Based on official statements of both sides last month, it appeared that a new agreement eliminating all intermediate-range missiles--with ranges of 300 to 3,000 miles--would be given its finishing touches in Moscow and signed at a summit here in November.

Soviet Foreign Minister Eduard A. Shevardnadze said after meeting with Shultz here in September that in Moscow the two would “receive from our delegations (of medium-range missile negotiators) the finalized texts of the documents to be signed, and also . . . set out the modalities of the meeting between the top leaders of our two countries.”

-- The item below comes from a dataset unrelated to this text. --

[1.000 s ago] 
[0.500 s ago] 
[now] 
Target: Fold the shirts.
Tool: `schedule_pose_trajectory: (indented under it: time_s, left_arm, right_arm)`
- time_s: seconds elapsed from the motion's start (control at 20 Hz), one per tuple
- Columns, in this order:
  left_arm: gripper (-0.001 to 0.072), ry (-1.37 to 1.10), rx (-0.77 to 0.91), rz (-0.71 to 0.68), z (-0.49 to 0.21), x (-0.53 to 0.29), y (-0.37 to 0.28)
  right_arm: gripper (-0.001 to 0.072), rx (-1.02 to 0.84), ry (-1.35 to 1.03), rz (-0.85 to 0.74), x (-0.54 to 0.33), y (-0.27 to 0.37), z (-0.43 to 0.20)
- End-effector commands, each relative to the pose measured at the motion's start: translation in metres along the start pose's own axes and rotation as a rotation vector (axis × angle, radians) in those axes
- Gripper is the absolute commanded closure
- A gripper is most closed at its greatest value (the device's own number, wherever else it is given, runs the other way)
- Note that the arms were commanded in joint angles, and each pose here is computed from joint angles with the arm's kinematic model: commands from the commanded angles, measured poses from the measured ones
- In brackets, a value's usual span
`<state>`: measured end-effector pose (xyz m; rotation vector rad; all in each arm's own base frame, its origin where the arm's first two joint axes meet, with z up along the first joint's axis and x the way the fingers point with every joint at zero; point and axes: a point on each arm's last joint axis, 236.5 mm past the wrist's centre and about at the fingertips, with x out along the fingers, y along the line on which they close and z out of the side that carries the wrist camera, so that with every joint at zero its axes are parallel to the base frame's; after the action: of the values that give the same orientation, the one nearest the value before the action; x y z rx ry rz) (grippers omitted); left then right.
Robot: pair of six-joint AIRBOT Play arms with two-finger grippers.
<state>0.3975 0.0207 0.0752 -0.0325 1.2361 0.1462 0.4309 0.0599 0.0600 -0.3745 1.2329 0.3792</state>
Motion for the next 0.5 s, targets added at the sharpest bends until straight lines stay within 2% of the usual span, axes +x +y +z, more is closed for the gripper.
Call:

But after visiting the Kremlin on Friday, Shultz said that Gorbachev declined to set a date for the Washington summit because he is “not yet satisfied in the area of space and defense.” At the same time, Shultz said both sides agreed that the intermediate-range missile agreement is “virtually” completed and Shevardnadze appeared to confirm that evaluation.

In addition, the official Soviet news agency Tass announced that Gorbachev had proposed an alternative to a intermediate-range missile treaty. Instead of a full-blown treaty, he called for a halt in production, testing and deployment of medium-range missiles to begin Nov. 1, as a step to preserve the gains made in negotiations so far.

This is an old, rejected Soviet proposal. It suggests that--while a Soviet flip-flop could not be ruled out--the new Soviet position charts a new direction for the negotiations and is not a tactical position to be given up within a few days or even weeks, according to several analysts.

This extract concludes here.